Only knowing each other's first name, and having only a small photo of each other, Jim and Mary are desperate to find each other. Jim attempts to locate Mary in the park, but a rainstorm causes further complications, sending the hundreds of park visitors scattering. A defeated Jim leaves Coney Island by train, as does Mary. Mary retreats to her apartment, where she begins to cry and beat her hands against the walls in despair. The noise catches the attention of Jim, who can hear it through the other wall—unbeknownst to either of them, the two are neighbors in their apartment building, but had never crossed paths prior. Jim opens the door to Mary's apartment and sees her standing before her bed. Shocked, but elated, the two embrace.

==Music==
The film featured a theme song entitled "Lonesome" with music by Joseph Cherniavsky and words by Dave Dreyer and Herman Ruby.

==Production==
Lonesome, with a three-page outline, was originally intended, by the studio, to be a short, Fejös adapted the outline to feature length.

Lonesome has few intertitles.

The studio forced, and Fejos did not direct, three dialogue sequences, with primitive dialogue, and stationary camera, into the film for commercial attraction. Sound design features the repeated use of Irving Berlin's Always.

Lonesome was widely released in the sound version. The silent version was mainly seen in theatres that had not yet converted to sound (e.g., theatres in rural areas that could not afford the expense of converting to sound). Some scenes in existing original prints of the film are colored with stencils (purple). By the time it was ready for general release, Lonesome has been equipped with a synchronized soundtrack, with music, sound effects, and three dialogue scenes. The studio promoted the film as a sound film.

Cinematography includes: superimposition effects, experimental editing, roller-coasting camera, roving camera, fast motion, split screens, model work, matte paintings, hand-held shots and dolly shots.

== Reception ==
Jonathan Rosenbaum wrote: "...Paul Fejos's exquisite, poetic 1928 masterpiece about love and estrangement in the big city, deserves to be ranked with The Crowd as well as Sunrise, though it's not nearly as well-known as either".

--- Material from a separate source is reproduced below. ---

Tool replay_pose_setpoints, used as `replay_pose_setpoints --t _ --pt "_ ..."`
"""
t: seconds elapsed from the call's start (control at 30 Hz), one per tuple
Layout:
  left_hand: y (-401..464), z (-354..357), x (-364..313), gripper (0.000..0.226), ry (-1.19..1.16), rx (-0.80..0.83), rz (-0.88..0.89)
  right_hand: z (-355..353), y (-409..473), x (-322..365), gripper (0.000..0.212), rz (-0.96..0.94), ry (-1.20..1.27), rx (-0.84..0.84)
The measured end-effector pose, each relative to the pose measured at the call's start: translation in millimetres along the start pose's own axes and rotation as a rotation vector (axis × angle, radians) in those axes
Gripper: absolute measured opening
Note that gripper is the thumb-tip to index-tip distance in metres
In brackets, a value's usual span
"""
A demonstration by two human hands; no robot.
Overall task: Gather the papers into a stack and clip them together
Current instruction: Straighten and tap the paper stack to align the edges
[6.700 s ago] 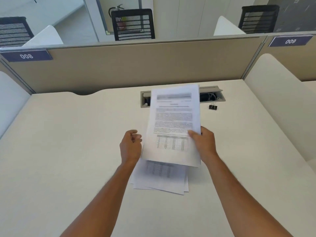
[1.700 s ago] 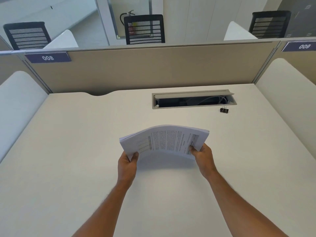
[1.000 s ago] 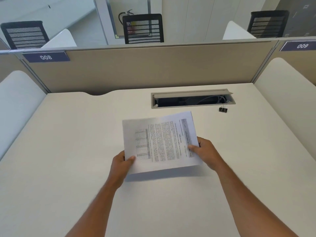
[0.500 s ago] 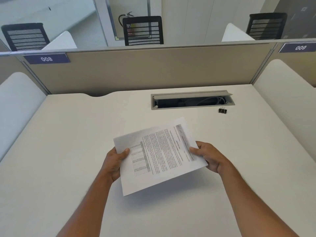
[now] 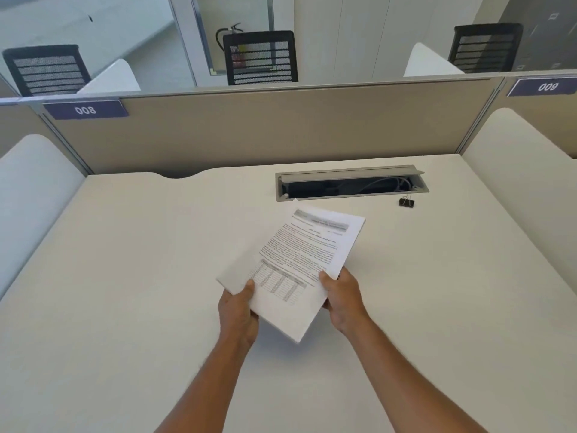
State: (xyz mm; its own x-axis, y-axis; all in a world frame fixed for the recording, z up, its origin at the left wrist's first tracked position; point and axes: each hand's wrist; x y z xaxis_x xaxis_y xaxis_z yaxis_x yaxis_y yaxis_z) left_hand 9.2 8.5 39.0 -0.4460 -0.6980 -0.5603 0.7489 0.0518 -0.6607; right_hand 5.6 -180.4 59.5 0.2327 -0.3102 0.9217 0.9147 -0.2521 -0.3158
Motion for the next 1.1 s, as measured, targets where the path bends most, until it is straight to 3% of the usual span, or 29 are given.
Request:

In October 1928, Mordaunt Hall wrote that the film "...suggests an O Henry story without that author's keen insight into human nature. It is agreeable and interesting, a relief in many respects from the cut and dried picture formula so frequently set forth as a narrative. But there are a number of episodes where Dr. Fejos's imagination seems stunted".

Pat Kewley of PopMatters wrote: "...director Paul Fejös' rarely-seen 1928 film Lonesome, an audacious and visually spectacular urban love story from dawn of the talkie era, comes as close to the real deal as you're likely to find these days".

Cullen Gallagher of Not Coming to a Theater Near You wrote: "Lonesome is a working-class lullaby. In finding its plot in the day-to-day activities of everyday life, Lonesome reminds of a narrative version of Berlin: Symphony of a Great City, and also anticipates the docu-drama prototype People on Sunday that borrows significantly from Fejos' story".

==Re-release==
"The original nitrate print was repatriated to the US (George Eastman House) in a trade that James Card made with Henri Langlois at the Cinémathèque Française".

In 2012, The Criterion Collection released Lonesome on DVD and Blu-ray, with Fejos' 1929 films Broadway and The Last Performance as extra features.